The Future Of Technology Is In Your Brands03 August, 2015 Share socially
But for all the innovative smarts that are contributing to an ever-growing list of technology options, we are now entering an era where devices are fast becoming devoid of unique functionality. In fact, not only is functionality becoming more homogenous, it is also headed towards becoming invisible – the best technology is invisible technology, enabling maximum utility with minimum friction.
Just as QWERTY became the standard for keyboards, so too we are currently experiencing the same push – or is it pull? – towards standardised functionality in the form of gestures like the ‘pinch’ and the ‘swipe right’. After all, it’s simpler not to have to re-learn a new operating system with each and every new device.
But as fast as technology features and gestures evolve into universal standards, and as interface design likely converges towards one standard operating system to rule them all, left in its wake will be an experience gap.
Future brands are best placed to solve this experience gap.

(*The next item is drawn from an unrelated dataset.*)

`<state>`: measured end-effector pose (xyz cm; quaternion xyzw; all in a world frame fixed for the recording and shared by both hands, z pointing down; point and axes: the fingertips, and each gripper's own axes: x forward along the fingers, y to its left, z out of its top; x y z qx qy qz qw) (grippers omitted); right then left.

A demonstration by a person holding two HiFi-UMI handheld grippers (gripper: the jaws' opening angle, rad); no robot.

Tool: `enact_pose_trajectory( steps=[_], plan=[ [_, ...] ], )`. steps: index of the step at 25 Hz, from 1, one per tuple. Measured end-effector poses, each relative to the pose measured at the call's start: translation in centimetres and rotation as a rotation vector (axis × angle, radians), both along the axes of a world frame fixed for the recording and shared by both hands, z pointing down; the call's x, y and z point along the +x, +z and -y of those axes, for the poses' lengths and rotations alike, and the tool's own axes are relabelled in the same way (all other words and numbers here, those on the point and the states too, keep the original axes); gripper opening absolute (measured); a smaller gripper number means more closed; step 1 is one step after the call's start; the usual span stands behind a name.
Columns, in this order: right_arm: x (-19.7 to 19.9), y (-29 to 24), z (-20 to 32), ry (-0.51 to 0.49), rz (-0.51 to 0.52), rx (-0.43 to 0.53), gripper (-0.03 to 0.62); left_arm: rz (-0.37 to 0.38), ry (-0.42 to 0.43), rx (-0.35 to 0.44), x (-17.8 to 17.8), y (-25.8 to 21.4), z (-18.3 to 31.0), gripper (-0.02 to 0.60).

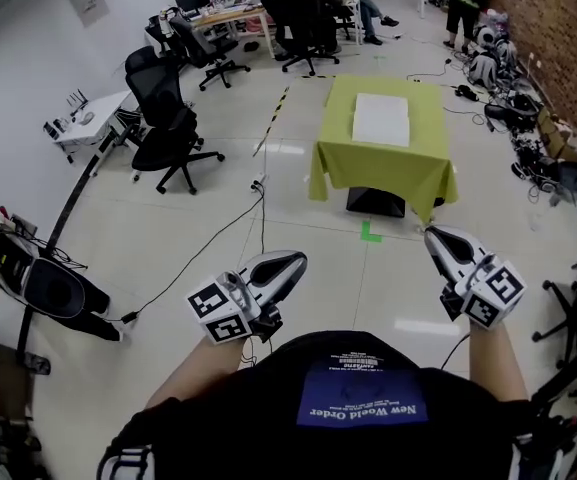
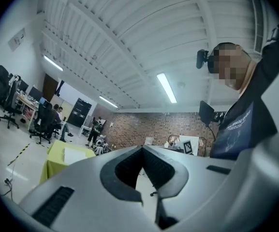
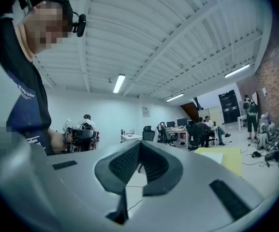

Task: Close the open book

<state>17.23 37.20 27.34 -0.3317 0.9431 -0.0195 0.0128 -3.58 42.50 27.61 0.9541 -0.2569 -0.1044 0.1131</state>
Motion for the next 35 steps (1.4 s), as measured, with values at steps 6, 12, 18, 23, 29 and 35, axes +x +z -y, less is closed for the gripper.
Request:
enact_pose_trajectory(
  steps=[6,12,18,23,29,35],
  plan=[
    [1.6,2.1,3.9,0.007,0.004,-0.036,-0.015,0.010,0.021,-0.032,2.0,1.6,4.6,0.002],
    [1.0,1.0,9.5,0.087,-0.046,-0.013,-0.015,-0.041,0.143,-0.010,2.0,1.5,12.0,0.002],
    [-3.2,-0.5,15.8,0.182,-0.034,-0.010,-0.015,-0.051,0.239,0.006,-2.8,0.8,20.6,0.002],
    [-6.3,-0.1,20.4,0.216,0.011,-0.037,-0.015,-0.042,0.291,0.025,-5.5,0.9,26.3,0.002],
    [-6.6,0.8,25.7,0.224,0.016,-0.080,-0.015,-0.045,0.293,-0.020,-6.3,2.0,31.5,0.002],
    [-4.1,1.3,32.5,0.175,0.066,-0.085,-0.015,-0.025,0.224,-0.037,-4.8,3.0,37.1,0.002]
  ],
)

Homogenous systems work wonders for routine tasks, but we all know how a little imagination can go a long way. More specifically, future brands provide the platform for codifying the emotion and differentiation that ought to be hard-wired into every business’s actions, behaviours and communications.
As a consequence, it is brands – not technology itself – that will provide the interface of the future if those businesses are to offer a compelling experience worthy of their customers’ time, energy and money. It is true that technology’s promise of simplicity will help make our lives less complicated, less cluttered, less hurried. However, we also run the risk of taking too narrow or shallow a view of simplicity. Take a look at the world around us and you’ll find complexity is often the nature of things, from exotic plumage to panoramic sunsets.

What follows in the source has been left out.